“Introducing Portugal | NATO Documentary | 1955”
De quando em vez, revejo o documentário da NATO “Introducing Portugal | The Atlantic Community Series | NATO Documentary | 1955”. É-nos apresentado como uma obra que combina a geografia, cultura, economia e o papel estratégico de Portugal dentro da Aliança Atlântica. Produzido em plena década de 50, é um retrato oficial que reflete não só a visão de Portugal como aliado ocidental, mas também “insinua” o esforço de projeção internacional de um regime que desejava ser reconhecido e respeitado no palco internacional.
Para um espectador de Castanheira de Pera, o filme ganha um significado especial ao incluir referências específicas e imagens de locais familiares.
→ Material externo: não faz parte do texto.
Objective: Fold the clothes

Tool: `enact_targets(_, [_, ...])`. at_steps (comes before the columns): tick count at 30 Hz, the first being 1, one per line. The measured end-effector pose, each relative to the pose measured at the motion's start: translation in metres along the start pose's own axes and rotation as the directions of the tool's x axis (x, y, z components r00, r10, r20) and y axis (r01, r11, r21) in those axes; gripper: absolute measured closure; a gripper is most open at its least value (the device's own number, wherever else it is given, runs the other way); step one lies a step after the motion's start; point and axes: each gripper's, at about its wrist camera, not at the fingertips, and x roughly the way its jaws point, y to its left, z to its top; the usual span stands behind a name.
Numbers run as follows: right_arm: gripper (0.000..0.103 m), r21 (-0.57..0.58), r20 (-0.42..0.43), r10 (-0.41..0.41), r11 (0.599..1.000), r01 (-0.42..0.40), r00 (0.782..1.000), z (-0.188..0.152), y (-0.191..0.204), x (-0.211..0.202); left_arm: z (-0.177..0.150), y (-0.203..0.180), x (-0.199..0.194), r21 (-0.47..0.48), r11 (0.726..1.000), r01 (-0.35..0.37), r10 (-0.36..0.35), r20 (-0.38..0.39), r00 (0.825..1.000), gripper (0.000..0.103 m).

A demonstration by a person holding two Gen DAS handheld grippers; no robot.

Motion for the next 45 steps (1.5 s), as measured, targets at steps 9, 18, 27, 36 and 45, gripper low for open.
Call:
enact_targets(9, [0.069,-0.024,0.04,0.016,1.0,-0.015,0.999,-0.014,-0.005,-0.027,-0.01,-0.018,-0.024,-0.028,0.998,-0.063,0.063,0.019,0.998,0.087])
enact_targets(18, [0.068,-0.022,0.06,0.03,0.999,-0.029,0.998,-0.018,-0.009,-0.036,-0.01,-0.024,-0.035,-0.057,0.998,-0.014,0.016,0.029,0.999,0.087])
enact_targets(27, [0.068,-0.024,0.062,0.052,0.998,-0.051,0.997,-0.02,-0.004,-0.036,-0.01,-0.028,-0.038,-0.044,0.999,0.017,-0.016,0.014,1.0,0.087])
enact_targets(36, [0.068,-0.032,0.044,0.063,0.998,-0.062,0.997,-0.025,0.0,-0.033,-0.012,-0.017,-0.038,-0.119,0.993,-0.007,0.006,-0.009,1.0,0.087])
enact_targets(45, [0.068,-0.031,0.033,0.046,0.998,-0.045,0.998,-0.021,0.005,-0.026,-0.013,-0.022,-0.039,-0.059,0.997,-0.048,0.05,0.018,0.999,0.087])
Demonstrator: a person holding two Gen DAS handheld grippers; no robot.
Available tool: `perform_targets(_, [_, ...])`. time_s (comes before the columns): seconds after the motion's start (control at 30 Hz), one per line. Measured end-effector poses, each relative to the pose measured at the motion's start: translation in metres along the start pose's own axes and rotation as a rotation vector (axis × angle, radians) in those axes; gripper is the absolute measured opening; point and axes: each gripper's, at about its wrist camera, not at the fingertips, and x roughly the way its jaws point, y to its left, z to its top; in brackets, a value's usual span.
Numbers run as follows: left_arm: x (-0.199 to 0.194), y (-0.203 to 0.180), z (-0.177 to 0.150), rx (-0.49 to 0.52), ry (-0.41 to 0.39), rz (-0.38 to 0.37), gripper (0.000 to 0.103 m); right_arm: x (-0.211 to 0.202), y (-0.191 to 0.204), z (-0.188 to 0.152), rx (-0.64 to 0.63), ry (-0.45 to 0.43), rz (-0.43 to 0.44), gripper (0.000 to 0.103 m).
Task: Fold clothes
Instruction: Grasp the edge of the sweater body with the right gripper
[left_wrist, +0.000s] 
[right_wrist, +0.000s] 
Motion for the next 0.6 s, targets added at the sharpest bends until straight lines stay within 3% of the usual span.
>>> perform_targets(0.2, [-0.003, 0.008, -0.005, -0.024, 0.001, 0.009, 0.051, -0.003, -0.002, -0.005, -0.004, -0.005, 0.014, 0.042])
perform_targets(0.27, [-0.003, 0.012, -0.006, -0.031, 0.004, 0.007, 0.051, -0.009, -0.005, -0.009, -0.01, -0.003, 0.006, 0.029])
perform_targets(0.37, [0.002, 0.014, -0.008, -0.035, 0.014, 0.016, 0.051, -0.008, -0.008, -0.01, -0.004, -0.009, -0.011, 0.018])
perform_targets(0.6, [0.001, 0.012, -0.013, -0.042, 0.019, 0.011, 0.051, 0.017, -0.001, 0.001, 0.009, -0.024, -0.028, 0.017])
Por exemplo, ao minuto 5:45, surgem no nosso ecrã, o Santo António da Neve, local da então freguesia do Coentral Grande. Um sítio com história ligada ao armazenamento de neve, que servia Lisboa, e simbolizava o engenho e a resiliência das comunidades serranas desta região. Ver aqueles Poços de Neve em 1955, é um momento, é um testemunho visual de tradições profundamente enraizadas na Serra da Lousã, revelando um orgulho coletivo pela tenacidade e trabalho destas gentes.
Mais à frente, ao minuto 6:14, vemos a aldeia do Candal, a terra dos meus avós maternos, uma aldeia de xisto, a mais bonita aldeia de xisto incrustada na paisagem serrana. Aqui observamos um pequeno vislumbre do modo de vida rural, sublinhado pela simplicidade, autenticidade e a forte ligação à terra que caracteriza a região. Imagens que apelam à minha memória familiar e à minha continuidade e identidade enquanto pessoa e cidadão.
Rebanho na aldeia do Candal – Lousã (1955)
Apesar de todo o fascínio cultural e pitoresco, não posso ignorar que este documentário é também apresentado como uma peça de propaganda ao regime de Salazar. Filmado em plena vigência do Estado Novo, esta obra exalta a imagem de um país em harmonia, trabalhador e disciplinado, sem mencionar as restrições de liberdade e as desigualdades sociais que marcavam a realidade. Este tipo de produção audiovisual visava mostrar Portugal como um aliado forte e estável dentro da NATO, escondendo a repressão política e os limites impostos às vozes dissonantes da época. A narrativa construída é um reflexo de como o regime procurava projetar uma imagem controlada e idealizada no exterior, disfarçando-se de modernidade e estabilidade em pleno contexto de Guerra Fria. Ao mesmo tempo, onde estamos perante uma cápsula do tempo fascinante e repleta de detalhes históricos e culturais, estamos também a ver um “veículo” de propaganda que nos lembra da complexidade de interpretar o passado com uma visão crítica e informada. Tal combinação de beleza e controvérsia faz do documentário um material essencial para compreender as múltiplas camadas da história portuguesa e os desafios de conciliar memória e verdade.
Deixo a recomendação.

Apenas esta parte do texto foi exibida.